A nonprofit, nonpartisan group that represents all of Pennsylvania's 67 counties says it supports a local impact fee on natural gas development in the state but has "strong reservations" about counties being ultimately responsible for its levying and administration.
Douglas Hill, executive director for the County Commissioners Association of Pennsylvania (CCAP), told NGI's Shale Daily the group's concerns about counties taking the lead were twofold.
"We don't think it's productive to have a situation where counties -- because of local pressures, pressures from the industry, rates or whether or not they levy -- end up competing against one another," Hill said Wednesday. "The consensus among our members is that a state levy would be more uniform and more predictable."
Hill added that oil and gas companies operating in the state were also seeking consistency and stability.
"Our legislature has been flirting with either a severance tax or an impact fee for a long time, and the industries have had to include that in the reports to their boards and investors," Hill said. "Having one of these in place, one way or another, removes any uncertainty but not in a situation where the fees are levied on a county-by-county basis or at differential rates."
Republican Gov.

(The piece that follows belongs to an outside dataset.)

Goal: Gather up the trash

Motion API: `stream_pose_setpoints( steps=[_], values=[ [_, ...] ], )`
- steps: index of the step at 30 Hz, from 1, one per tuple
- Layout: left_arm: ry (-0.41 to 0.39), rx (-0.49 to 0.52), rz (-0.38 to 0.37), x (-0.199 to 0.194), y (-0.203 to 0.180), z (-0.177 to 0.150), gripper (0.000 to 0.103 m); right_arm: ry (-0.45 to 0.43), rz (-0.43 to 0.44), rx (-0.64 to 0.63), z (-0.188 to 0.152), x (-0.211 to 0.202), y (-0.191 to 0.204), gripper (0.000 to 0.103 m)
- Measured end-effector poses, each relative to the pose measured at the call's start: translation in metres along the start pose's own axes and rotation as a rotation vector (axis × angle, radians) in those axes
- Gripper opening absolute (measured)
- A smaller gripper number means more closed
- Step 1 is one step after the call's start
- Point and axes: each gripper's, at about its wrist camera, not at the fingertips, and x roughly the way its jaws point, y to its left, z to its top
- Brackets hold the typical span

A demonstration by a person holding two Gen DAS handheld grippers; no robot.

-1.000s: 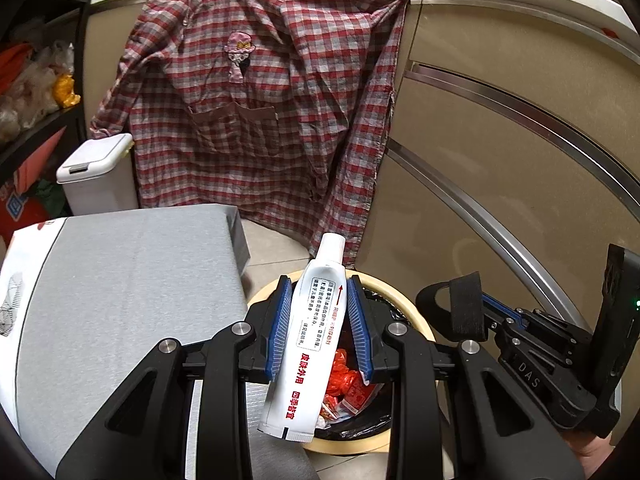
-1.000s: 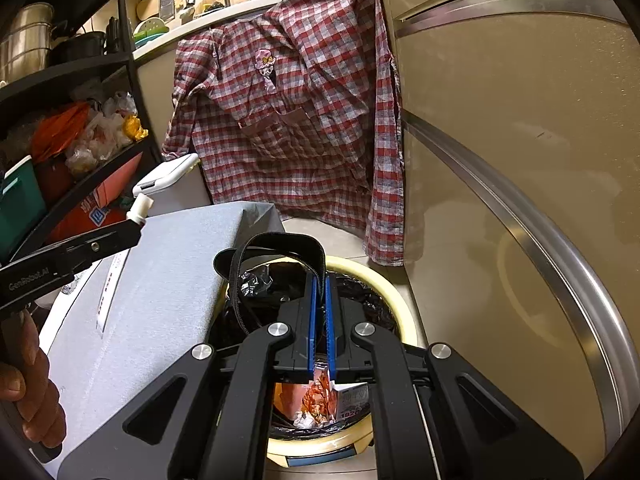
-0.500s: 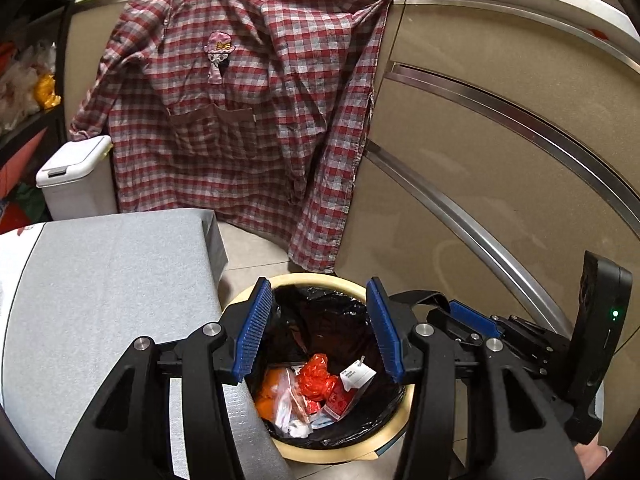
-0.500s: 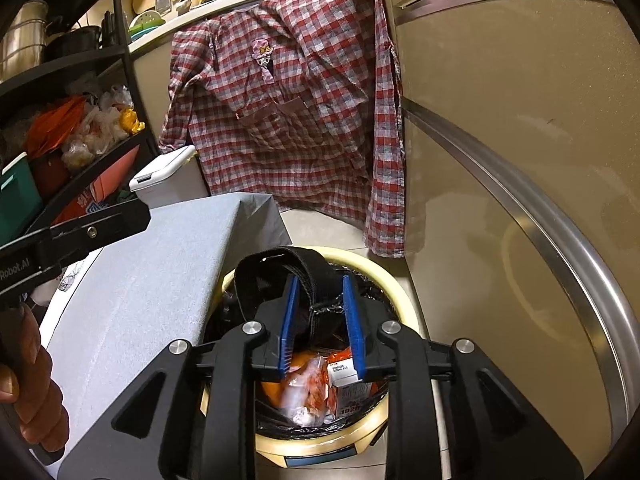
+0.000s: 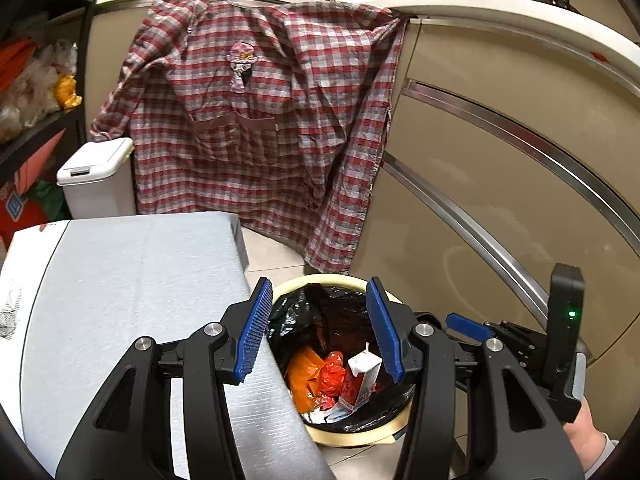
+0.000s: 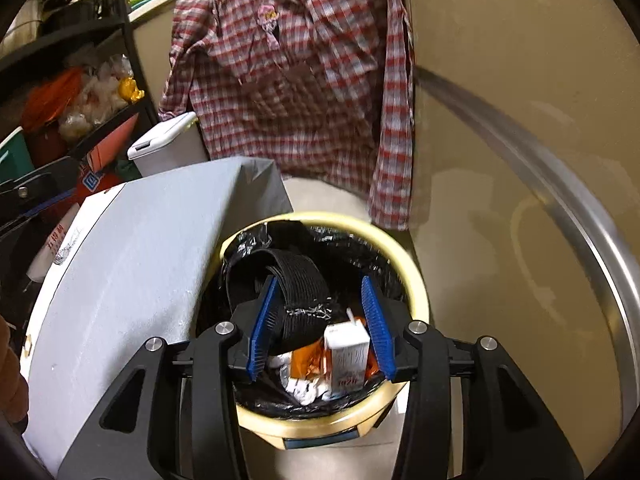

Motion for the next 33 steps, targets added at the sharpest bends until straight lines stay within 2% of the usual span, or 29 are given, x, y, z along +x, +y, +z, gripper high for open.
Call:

Tom Corbett has proposed allowing counties to charge a tiered impact fee on shale gas wells (see Shale Daily, Oct. 4). The impact fee would be $40,000 in the well's first year of production, $30,000 in the second year, $20,000 in the third and $10,000 through the well's tenth year. The state estimates the fee could generate $120 million this year and nearly $200 million within six years.

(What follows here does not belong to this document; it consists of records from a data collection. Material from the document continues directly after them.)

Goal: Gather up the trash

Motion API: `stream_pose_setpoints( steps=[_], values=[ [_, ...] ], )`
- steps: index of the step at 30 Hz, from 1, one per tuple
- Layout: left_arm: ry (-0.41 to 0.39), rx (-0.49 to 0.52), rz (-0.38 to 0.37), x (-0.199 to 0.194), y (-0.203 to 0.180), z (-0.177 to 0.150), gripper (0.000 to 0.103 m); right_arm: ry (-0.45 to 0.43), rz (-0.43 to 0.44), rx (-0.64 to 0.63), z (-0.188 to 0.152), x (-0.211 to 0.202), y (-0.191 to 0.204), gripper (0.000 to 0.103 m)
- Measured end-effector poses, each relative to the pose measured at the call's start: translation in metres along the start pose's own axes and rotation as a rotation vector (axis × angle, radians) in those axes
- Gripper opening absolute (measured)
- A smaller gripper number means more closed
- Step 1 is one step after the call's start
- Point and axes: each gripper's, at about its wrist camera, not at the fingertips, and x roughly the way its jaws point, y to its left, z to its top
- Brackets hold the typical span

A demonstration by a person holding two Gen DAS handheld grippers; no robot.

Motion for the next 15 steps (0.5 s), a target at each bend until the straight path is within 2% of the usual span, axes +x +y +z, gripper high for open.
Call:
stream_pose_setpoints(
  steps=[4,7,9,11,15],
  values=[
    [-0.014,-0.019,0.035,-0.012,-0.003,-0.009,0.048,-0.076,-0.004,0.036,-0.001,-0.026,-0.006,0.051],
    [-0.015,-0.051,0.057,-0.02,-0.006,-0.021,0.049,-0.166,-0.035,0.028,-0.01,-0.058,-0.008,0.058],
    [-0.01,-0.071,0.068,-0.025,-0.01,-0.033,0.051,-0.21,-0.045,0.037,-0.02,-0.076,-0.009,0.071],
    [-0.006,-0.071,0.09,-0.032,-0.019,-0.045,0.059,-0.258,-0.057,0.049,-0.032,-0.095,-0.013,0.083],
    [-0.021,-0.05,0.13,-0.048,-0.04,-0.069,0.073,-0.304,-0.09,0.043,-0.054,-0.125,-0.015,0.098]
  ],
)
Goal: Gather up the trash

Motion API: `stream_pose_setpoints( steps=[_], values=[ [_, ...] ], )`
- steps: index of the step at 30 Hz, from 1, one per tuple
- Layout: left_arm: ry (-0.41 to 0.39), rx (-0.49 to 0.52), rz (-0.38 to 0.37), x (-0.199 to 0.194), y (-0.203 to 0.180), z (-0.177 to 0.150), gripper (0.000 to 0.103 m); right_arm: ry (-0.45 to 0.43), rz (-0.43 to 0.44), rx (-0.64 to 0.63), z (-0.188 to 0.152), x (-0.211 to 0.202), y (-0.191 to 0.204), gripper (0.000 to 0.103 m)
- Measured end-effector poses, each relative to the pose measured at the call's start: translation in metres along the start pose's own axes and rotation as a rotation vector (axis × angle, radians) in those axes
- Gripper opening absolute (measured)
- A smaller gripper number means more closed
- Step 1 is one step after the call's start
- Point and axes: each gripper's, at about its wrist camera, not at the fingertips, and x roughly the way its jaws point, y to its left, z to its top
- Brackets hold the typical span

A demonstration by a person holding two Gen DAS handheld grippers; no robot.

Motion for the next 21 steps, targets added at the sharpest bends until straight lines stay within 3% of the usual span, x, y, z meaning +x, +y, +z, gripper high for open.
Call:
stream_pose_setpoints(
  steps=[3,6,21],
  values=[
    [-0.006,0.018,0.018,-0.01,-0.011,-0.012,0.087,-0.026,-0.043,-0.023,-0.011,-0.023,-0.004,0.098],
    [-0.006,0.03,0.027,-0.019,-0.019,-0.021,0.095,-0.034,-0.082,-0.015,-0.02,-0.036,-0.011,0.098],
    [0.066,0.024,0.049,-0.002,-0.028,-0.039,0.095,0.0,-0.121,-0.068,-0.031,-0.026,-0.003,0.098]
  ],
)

Under Corbett's proposal -- conceived through the Marcellus Shale Advisory Commission (MSAC) -- counties and municipalities would receive 75% of the revenue generated by the fee while the state would get the remaining 25%. The 75% share would be further divided among counties (36%), municipalities with drilling activity (37%) and those without (27%).

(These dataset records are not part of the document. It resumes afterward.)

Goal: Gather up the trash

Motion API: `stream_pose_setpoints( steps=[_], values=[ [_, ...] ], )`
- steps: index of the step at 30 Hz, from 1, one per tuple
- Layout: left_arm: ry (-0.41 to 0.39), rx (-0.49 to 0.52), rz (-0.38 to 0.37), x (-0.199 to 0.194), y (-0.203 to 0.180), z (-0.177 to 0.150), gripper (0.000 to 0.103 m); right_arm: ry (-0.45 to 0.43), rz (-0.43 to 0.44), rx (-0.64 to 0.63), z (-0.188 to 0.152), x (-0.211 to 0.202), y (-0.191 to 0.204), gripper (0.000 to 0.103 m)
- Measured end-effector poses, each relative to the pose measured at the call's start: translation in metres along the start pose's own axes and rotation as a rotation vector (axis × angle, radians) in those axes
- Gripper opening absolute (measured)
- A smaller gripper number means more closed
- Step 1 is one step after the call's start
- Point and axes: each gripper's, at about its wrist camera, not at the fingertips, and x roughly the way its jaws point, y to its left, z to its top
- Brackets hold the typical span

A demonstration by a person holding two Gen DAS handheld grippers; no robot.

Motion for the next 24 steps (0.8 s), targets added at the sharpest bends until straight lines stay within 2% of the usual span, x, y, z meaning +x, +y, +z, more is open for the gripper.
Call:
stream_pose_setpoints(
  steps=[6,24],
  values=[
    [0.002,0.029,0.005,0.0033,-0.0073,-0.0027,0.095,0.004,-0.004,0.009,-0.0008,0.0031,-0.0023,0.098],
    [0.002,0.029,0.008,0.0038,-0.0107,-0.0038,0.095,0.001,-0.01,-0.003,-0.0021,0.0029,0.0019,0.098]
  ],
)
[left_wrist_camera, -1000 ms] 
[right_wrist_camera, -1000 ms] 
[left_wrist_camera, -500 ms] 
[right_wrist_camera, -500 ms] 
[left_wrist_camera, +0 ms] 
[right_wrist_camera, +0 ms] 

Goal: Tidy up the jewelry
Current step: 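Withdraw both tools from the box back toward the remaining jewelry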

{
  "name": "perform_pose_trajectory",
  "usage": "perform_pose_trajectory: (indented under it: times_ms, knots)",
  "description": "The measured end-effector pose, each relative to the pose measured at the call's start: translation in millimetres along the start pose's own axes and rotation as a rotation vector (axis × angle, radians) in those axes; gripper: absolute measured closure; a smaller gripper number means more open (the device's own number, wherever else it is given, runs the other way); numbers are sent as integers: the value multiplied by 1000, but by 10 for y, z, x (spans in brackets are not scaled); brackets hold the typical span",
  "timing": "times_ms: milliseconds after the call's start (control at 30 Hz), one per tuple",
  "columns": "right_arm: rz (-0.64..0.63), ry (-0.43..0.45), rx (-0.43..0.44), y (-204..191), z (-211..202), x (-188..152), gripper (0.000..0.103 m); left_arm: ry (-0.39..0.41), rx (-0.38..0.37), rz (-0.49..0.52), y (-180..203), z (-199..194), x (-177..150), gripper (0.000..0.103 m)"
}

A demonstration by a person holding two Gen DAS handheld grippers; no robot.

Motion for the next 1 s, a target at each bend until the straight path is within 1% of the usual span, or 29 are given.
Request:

CCAP said counties and municipalities do not currently receive direct revenues from Marcellus and other shale gas producers -- as they do from other mineral operations -- based on a 2002 Pennsylvania Supreme Court decision, Independent Oil and Gas et al. v. Fayette County Board of Assessment Appeals. The ruling exempts oil and gas operations from local property taxes.
Nevertheless, the CCAP said, counties "do provide services and incur costs based on gas development, including highway and bridge infrastructure, emergency management planning and response, human services, record-keeping and others. The governor's proposal directs the impact fee proceeds to these types of services, and CCAP notes that the list of allowable expenditures -- and the formulas for distribution of the funds among the municipalities in the county -- mirror proposals offered to the [MSAC] by it and the other local government groups."
Hill conceded that some county commissioners -- he did not identify which ones -- were interested in seeing their counties levy and administer the fee, but he reiterated that a consensus believed it should be the dominion of state government.
The Pennsylvania General Assembly is currently considering more than 15 impact fee and severance tax proposals. Of the 96 recommendations the MSAC included in its 137-page report released this past summer, Corbett estimated that 50 can be handled by the existing authority granted to state agencies and would not require new legislation (see Shale Daily, July 25). He asked his cabinet for implementation plans for those recommendations within 30 days.